Stored items
==*==
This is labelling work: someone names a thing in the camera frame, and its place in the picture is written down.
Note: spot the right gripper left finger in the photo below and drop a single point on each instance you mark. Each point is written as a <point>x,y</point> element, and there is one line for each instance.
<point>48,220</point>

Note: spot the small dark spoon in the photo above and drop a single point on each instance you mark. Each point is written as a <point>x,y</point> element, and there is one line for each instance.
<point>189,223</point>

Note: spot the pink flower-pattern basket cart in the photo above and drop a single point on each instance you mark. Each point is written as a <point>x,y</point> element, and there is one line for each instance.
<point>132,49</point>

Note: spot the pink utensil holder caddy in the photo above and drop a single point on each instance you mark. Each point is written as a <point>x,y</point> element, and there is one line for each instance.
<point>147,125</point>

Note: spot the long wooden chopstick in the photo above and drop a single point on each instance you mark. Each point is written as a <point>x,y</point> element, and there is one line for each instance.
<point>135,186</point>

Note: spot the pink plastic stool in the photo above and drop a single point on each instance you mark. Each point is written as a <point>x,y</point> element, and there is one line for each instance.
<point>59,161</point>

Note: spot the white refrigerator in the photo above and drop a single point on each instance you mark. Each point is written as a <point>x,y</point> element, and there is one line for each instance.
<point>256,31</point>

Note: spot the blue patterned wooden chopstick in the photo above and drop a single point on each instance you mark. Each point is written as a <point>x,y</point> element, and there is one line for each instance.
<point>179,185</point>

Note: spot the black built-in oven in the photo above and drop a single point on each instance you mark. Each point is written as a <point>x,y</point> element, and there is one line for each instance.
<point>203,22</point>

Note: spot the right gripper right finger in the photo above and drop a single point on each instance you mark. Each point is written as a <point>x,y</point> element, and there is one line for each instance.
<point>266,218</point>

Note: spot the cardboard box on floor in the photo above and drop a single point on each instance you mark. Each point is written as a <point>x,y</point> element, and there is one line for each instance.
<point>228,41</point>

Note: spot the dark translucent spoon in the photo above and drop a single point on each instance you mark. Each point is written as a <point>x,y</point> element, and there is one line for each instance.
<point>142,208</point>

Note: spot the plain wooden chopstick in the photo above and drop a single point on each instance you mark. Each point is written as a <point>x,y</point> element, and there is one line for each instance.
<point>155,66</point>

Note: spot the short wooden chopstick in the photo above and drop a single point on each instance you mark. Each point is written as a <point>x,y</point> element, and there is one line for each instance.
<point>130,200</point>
==*==
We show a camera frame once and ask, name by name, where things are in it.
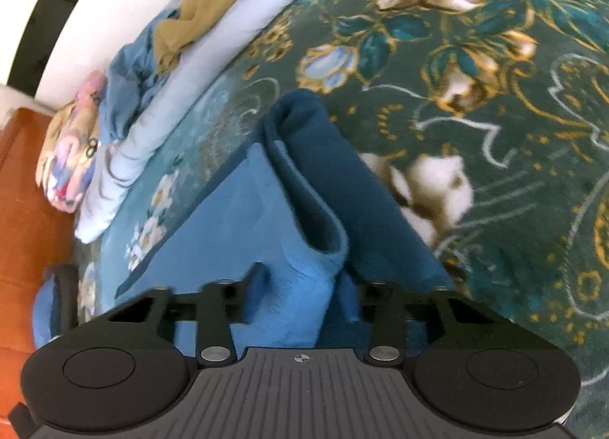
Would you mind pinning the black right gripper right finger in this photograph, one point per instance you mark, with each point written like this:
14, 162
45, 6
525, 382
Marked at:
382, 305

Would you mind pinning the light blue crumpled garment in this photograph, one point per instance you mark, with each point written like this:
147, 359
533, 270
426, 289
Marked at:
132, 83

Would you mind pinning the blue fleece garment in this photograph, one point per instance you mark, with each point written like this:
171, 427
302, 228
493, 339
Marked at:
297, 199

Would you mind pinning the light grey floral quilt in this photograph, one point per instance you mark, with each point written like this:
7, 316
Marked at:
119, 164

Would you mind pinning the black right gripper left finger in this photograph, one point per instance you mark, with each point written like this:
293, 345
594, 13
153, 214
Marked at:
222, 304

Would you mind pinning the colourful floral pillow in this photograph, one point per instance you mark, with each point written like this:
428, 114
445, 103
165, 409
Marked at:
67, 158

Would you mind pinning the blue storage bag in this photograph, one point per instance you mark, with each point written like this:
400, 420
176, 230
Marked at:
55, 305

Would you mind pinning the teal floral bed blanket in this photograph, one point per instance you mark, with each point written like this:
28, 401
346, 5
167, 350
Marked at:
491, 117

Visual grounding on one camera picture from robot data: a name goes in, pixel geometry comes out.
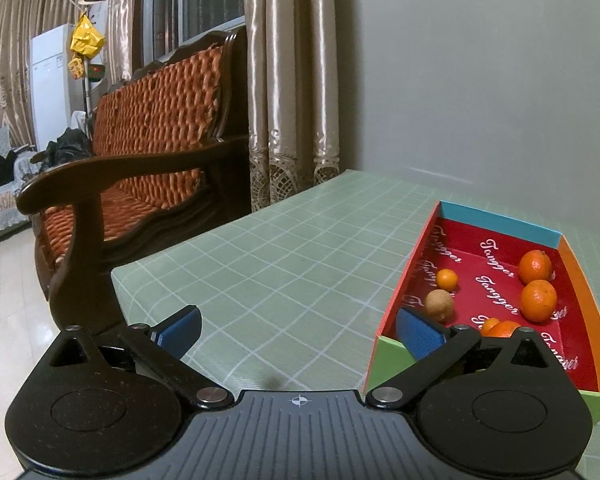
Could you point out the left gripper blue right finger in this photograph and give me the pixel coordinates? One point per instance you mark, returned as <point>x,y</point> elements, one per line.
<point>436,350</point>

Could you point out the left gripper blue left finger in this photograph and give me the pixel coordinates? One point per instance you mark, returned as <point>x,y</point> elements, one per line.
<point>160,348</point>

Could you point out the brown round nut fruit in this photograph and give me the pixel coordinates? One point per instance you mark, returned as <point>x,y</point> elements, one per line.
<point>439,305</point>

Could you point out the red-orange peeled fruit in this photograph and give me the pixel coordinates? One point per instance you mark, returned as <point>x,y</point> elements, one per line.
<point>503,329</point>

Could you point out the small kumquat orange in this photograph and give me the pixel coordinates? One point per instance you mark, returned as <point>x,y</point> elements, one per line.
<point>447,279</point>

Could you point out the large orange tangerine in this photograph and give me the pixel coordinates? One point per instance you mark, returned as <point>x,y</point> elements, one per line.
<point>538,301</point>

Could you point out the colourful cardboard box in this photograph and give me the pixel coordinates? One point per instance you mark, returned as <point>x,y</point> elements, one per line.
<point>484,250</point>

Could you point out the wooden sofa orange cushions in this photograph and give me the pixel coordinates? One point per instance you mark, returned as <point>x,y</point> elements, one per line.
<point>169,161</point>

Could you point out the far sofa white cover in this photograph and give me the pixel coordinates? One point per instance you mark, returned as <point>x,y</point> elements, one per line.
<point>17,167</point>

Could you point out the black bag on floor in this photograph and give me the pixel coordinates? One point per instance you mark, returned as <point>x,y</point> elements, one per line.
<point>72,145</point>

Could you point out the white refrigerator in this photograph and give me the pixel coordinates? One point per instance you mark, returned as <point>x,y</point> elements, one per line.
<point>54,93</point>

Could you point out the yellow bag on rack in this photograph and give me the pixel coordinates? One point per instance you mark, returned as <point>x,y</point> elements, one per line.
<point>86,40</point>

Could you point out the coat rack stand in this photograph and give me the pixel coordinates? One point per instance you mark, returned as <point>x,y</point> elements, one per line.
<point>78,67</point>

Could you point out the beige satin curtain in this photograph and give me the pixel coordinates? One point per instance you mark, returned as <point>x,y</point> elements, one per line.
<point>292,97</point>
==*==
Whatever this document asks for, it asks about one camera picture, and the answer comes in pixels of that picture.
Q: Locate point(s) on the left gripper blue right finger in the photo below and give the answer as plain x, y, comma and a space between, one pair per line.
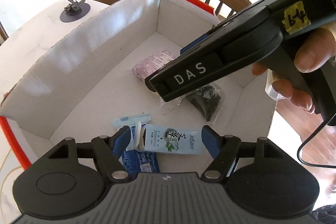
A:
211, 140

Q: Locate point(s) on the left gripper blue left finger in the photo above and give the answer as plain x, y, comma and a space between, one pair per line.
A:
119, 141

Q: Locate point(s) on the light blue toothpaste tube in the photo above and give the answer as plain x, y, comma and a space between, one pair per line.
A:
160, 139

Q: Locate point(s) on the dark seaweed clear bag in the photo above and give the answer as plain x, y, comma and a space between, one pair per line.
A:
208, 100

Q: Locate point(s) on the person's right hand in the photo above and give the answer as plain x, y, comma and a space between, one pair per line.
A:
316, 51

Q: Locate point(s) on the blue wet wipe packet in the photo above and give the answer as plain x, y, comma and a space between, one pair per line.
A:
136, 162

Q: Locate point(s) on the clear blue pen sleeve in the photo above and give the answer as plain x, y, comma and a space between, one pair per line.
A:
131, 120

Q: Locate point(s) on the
==*==
Look through the data above and return exactly the lines from the one that contains "This is labelling" to the one that contains "<point>147,125</point>", inclusive, with nothing else.

ANSWER TO THIS TASK
This is labelling work: someone names a thing in the camera frame, and its place in the picture is written down.
Note: spot the right gripper left finger in the photo below and drop a single point on each instance you mark. Each point is written as a <point>x,y</point> element, and there is one line for each instance.
<point>48,220</point>

Note: spot the small dark spoon in the photo above and drop a single point on each instance you mark. Each point is written as a <point>x,y</point> element, and there is one line for each instance.
<point>189,223</point>

Note: spot the pink flower-pattern basket cart in the photo above and drop a single point on each instance you mark. Each point is written as a <point>x,y</point> element, and there is one line for each instance.
<point>132,49</point>

Note: spot the pink utensil holder caddy in the photo above and drop a single point on each instance you mark. Each point is written as a <point>x,y</point> element, and there is one line for each instance.
<point>147,125</point>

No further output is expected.